Later, Fritz contacts J.C. with an offer from The Food Chain to acquire Country Baby, and she returns to her former firm to meet with Larrabee and her former colleagues. They outline the multi-million-dollar deal to buy her company and distribute its products, offering her a lucrative salary with a Manhattan apartment and other juicy benefits. Overwhelmed and flattered, J.C. considers Fritz's offer, but suddenly realizes that returning to her old working life would destroy everything she's built.
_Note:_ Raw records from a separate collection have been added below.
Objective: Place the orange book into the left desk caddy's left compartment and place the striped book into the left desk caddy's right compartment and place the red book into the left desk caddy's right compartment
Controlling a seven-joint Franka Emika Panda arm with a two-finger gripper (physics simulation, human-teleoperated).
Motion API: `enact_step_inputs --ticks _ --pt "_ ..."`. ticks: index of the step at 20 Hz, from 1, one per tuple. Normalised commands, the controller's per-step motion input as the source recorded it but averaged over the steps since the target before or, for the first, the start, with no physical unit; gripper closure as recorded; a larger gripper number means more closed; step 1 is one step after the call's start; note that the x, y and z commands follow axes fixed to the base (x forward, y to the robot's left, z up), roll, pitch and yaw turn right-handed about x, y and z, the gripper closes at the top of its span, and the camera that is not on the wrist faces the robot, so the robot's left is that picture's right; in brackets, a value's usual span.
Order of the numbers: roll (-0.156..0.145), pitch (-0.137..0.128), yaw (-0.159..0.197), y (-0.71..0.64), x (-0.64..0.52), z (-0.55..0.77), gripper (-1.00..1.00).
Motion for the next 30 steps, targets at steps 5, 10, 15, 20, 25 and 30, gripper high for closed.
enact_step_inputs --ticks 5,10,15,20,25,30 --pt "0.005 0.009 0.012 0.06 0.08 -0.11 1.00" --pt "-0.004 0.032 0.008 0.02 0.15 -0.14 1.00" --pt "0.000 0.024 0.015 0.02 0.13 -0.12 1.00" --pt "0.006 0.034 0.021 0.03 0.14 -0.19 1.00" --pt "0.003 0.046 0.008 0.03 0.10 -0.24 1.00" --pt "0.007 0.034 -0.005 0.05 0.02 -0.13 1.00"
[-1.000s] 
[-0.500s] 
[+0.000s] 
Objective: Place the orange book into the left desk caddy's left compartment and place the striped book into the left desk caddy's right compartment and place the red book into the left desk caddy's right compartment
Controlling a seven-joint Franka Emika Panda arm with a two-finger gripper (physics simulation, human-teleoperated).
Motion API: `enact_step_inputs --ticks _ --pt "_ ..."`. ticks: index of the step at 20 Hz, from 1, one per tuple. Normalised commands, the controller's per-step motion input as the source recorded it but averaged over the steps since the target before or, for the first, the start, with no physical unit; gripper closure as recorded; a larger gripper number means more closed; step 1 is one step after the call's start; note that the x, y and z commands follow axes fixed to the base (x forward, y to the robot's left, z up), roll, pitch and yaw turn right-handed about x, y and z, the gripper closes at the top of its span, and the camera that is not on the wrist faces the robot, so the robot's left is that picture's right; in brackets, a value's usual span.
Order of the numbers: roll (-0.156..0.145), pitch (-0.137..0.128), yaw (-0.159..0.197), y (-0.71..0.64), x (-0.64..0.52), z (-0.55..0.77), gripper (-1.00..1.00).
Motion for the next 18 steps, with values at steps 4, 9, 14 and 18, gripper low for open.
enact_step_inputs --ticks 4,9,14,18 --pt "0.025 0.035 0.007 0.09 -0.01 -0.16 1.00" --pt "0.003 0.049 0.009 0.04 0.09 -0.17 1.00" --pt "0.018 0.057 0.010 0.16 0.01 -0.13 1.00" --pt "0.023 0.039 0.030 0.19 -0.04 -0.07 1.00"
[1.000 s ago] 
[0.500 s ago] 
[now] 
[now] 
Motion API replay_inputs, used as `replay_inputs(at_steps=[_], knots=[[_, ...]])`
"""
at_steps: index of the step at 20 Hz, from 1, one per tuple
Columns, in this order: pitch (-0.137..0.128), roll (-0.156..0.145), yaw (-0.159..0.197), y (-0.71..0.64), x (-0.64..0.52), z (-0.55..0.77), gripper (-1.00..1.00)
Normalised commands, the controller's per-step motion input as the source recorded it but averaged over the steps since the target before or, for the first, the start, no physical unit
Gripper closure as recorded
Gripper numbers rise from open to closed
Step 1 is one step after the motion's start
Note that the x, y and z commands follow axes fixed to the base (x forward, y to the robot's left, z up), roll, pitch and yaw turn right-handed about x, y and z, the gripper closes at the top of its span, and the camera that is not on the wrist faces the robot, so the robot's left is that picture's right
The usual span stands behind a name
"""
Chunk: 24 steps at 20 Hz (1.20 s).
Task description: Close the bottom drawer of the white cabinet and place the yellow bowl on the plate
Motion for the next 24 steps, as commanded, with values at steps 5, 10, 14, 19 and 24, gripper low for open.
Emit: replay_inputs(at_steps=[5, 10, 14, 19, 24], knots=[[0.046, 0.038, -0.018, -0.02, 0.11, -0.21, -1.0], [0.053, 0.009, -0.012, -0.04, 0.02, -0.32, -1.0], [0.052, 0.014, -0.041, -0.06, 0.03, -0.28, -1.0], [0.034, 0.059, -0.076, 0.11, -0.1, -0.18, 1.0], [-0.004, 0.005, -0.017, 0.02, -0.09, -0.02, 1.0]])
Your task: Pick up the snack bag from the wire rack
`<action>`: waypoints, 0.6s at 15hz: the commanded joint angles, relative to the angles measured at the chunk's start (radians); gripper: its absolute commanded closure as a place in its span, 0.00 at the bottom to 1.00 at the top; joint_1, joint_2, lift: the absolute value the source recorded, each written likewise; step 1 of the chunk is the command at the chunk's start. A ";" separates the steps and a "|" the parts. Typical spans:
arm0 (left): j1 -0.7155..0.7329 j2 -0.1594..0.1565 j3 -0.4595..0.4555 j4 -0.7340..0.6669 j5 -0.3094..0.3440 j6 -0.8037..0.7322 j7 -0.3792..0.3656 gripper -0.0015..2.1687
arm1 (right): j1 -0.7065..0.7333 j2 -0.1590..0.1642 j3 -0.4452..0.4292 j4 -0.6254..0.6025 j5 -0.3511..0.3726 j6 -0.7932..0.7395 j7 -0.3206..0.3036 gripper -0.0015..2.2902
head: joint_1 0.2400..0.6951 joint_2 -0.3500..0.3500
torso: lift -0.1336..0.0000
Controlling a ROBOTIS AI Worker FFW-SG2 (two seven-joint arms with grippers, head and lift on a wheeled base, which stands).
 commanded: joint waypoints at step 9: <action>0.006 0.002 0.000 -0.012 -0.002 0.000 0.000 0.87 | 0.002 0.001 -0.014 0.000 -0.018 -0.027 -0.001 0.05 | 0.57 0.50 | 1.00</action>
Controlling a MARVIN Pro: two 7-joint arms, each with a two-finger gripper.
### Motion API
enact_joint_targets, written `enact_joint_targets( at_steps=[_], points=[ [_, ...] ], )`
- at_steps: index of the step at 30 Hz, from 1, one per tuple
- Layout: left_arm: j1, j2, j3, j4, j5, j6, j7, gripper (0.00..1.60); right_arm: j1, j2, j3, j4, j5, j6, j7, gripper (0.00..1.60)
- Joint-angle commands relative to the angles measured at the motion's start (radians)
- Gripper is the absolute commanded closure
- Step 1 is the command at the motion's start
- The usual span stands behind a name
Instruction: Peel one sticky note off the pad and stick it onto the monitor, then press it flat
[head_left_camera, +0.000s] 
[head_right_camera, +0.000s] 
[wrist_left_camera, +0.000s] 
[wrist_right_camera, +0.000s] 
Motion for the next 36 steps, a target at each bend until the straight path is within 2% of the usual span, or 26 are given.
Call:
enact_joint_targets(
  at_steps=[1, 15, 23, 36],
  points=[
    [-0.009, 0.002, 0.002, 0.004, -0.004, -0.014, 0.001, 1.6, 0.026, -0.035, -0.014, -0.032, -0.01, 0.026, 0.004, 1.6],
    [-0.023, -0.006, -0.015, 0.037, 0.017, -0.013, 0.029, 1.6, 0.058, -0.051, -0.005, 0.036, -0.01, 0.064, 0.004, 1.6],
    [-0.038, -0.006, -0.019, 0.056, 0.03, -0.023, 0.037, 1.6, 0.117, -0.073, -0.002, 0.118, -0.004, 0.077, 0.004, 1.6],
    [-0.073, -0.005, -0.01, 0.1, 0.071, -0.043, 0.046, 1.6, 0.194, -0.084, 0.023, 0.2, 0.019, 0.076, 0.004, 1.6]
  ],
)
Declining, she returns to Vermont, happy with her new life as Elizabeth's mother, as the CEO of a burgeoning business, and in her relationship with Jeff.

==Production==
The film was shot on location in Los Angeles, New York City, and Peru, Vermont. Filming took place from November 5, 1986, to February 3, 1987.

==Reception==
===Box office===
The film debuted at #3 at the domestic box office, behind Fatal Attraction and Hello Again.
It earned a respectable $1,608,924 in its opening weekend in the U.S. and earned approximately $26,712,476 in its entire run.

===Critical response===
On Rotten Tomatoes, the film has an approval rating of 70%, based on reviews from 46 critics. The consensus states: "Baby Boom struggles to impart its feminist ideals, but Diane Keaton's winsome leading work helps keep things breezily entertaining." On Metacritic, it has a score of 53% based on reviews from 9 critics, indicating "mixed or average" reviews. Audiences polled by CinemaScore gave the film an average grade of "B+" on an A+ to F scale.

Janet Maslin of The New York Times wrote the film "isn't much more than a glorified sitcom, but it's funny, and it's liable to hit home." Kevin Thomas of the Los Angeles Times wrote the filmmakers were "not afraid to be sophisticated and screwballish in the best '30s tradition, and they know just how far to exaggerate for laughs without leaving touch with reality entirely or destroying sentiment. The humor in Baby Boom is sharp without being heartless." Roger Ebert gave the film three out of four stars, stating that "all of [the film's storyline] is too good to be true, of course, but that's why I enjoyed it." "Baby Boom makes no effort to show us real life. It is a fantasy about mothers and babies and sweetness and love, with just enough wicked comedy to give it an edge. The screenplay, written by producer Nancy Meyers and director Charles Shyer, has some of the same literate charm as their previous film, Irreconcilable Differences, and some of the same sly observation of a generation that wages an interior war between selfishness and good nature."

Keaton's performance was noted by Pauline Kael from The New Yorker, who described it as "a glorious comedy performance that rides over many of the inanities in this picture...Keaton is smashing: The Tiger Lady's having all this drive is played for farce and Keaton keeps you alert to every shade of pride and panic the character feels. She's an ultra-feminine executive, a wide-eyed charmer, with a breathless ditziness that may remind you of Jean Arthur in The More the Merrier."

Baby Booms writers combat a one-dimensional review in which American journalist, writer, and university professor Caryn James expresses her distaste in J.C. "abandon[ing] a high-powered Manhattan career for the joys of life in Vermont with a baby and Sam Shepard." The article, published on August 13, 1989, by The New York Times, explains how J.C.'s search for equality prompted her to leave her elite New York position. According to its writers, Baby Boom depicts "the increasing prejudice women face today" stereotyped into two categories – the sweet caregiver or the self-reliant businesswoman – and aims to destroy that outdated mindset.

===Accolades===

- Golden Globe for Best Actress in a Comedy or Musical - Diane Keaton (Nominated)
- Golden Globe Best Motion Picture Comedy or Musical (Nominated)
- National Society of Film Critics Award for Best Actress - Diane Keaton (Nominated)
- American Comedy Awards Funniest Actress in a Motion Picture - Diane Keaton (Nominated)

==Remake==
In November 2025, Michael Showalter was announced to direct a remake for Amazon MGM Studios.